Today is the day.
I took a few sleeping pills last night. I don’t sleep. And I wanted to make sure I slept as long as possible today. For sleep to take up as much of my day as it could. Wanting to be more unconscious of the reality of this day. Hoping to be numb to this day marked on the calendar all those long months ago.
I woke up too early. And there was a sudden onset of rain. Pouring down. Like the tears running down my face.
My due date. All I’ve been able to think about are the what-ifs. The should-have-beens. The if-onlys. I should have an almost two year old running around. I should have gone through the pain and agony of childbirth. John holding my hand, encouraging me, smoothing the hair from my forehead. I should have a newborn placed in my arms, John and I grinning like maniacs at the joy felt. The big kids in love with their newborn sibling. I should be tired and overjoyed and humbled at the precious baby I carried for nine months.
But instead, I birthed a baby so tiny I could hold it in the palm of my hand. There was pain and agony. But there was death instead of life. Instead of a newborn, I held a nineteen year old girl in my arms and she hugged me so tight as we cried together. Instead of tears of joy, they were the tears of a broken heart.
I don’t want to feel like this. I don’t want to have this deep sadness. I’ve been carrying grief for so long. It’s always there, tucked away in a corner of my heart. Some days it’s a quiet whisper. And then there are days like today and yesterday and the day before that. And it comes roaring back, sharp and jagged and it hurts to breathe. And heavy. So heavy.
My sweet, sweet sister-in-law sent me this beautiful painting. The four yellow roses symbolize my big kids. The two buds are my babies. I love this painting. I love that she had the artist include my big kids. As a stepmom, that recognition means so much to me. My kids. My six kids. My four born in my heart. My two that were born into heaven.
I don’t think a mother, a parent, ever gets over the death of her children. I know that there will always be that longing for them. All the what-ifs and should-have-beens and if-onlys will run through your head. And you’ll remember the days marked as birthdays. And you’ll dream of all the possibilities. And you’ll cry over the finality of it all.
I’m sad. I want to rail and weep. I want to know why. I want comfort. How I long to be comforted. How I long for something, some part of this, to make sense.
As I sat outside this morning after the rainstorm had ceased and a gentle breeze blew, for a brief moment, so brief, there was a stillness to my heart, a comfort.
Em leaned over me as I sat and we cried together and I sobbed, “I want my babies” and she replied, “I know”, and there was a comfort.
In the book I’m reading, they quoted from Psalm 102 “Hear my prayer, O LORD, and let my cry come unto thee. Hide not thy face from me in the day when I am in trouble; incline thine ear unto me; in the day when I call, answer me speedily. For my days are consumed like smoke, and my bones are burned like an hearth. My heart is smitten, and withered like grass, so that I forget to eat my bread.”

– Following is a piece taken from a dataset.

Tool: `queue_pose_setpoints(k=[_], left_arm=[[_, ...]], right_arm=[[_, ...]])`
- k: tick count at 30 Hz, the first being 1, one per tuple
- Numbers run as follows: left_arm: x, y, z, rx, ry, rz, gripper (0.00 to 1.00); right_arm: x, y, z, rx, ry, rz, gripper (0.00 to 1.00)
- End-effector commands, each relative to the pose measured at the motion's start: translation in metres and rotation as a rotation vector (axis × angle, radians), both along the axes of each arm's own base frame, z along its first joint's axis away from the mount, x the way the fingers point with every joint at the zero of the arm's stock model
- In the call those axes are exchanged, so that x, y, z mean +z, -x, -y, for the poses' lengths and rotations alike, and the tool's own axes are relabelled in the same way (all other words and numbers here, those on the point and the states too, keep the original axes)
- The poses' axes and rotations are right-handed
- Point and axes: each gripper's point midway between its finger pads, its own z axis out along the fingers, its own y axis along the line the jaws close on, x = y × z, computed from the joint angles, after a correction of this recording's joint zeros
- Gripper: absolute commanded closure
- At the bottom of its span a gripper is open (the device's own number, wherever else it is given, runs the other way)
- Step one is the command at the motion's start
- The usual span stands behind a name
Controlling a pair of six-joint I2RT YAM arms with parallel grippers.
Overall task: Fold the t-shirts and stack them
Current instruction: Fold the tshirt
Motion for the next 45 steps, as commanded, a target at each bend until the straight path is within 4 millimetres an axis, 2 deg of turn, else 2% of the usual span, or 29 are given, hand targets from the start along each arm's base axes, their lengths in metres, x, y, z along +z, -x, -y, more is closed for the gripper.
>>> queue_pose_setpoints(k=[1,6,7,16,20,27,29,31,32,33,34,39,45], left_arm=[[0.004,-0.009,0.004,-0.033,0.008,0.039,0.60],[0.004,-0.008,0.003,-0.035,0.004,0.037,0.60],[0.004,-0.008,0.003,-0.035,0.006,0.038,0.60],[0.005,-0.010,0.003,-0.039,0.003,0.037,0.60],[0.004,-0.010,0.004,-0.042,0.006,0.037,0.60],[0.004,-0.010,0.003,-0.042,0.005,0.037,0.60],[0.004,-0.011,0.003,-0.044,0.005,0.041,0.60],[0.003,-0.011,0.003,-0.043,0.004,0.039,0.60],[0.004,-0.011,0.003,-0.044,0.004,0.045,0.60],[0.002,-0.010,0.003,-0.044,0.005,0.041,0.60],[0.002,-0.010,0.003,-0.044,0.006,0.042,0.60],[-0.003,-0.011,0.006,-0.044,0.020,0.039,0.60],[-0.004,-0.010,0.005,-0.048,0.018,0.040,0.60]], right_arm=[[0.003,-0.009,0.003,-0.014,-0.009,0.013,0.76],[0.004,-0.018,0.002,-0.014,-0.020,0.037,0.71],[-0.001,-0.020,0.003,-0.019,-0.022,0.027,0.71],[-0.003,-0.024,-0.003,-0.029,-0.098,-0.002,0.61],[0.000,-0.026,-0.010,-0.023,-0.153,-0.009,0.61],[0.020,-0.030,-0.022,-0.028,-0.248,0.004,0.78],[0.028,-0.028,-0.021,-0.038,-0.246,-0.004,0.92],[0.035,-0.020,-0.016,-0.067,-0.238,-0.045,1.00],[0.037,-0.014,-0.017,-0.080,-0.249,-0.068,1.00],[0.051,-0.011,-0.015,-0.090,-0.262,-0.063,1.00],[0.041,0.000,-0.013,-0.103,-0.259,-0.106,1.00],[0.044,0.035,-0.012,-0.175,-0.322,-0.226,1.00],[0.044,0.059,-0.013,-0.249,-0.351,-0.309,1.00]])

And the crying out comforts me. The knowing that for generations and generations, people have cried out and God hears. He hears the heartache. He knows.
None of this brings back my babies. My tears aren’t wiped away. My heart still aches. But I’m hanging on to these small moments of comfort. Clinging to the God of all comfort. They give me hope that one day, I’ll have more moments. And then more. Until one day, He wipes my tears away.
Today was a hard day. And it all won’t disappear when a new page is turned on the calendar tomorrow. Today I should have birthed a baby. Tomorrow my arms will be empty.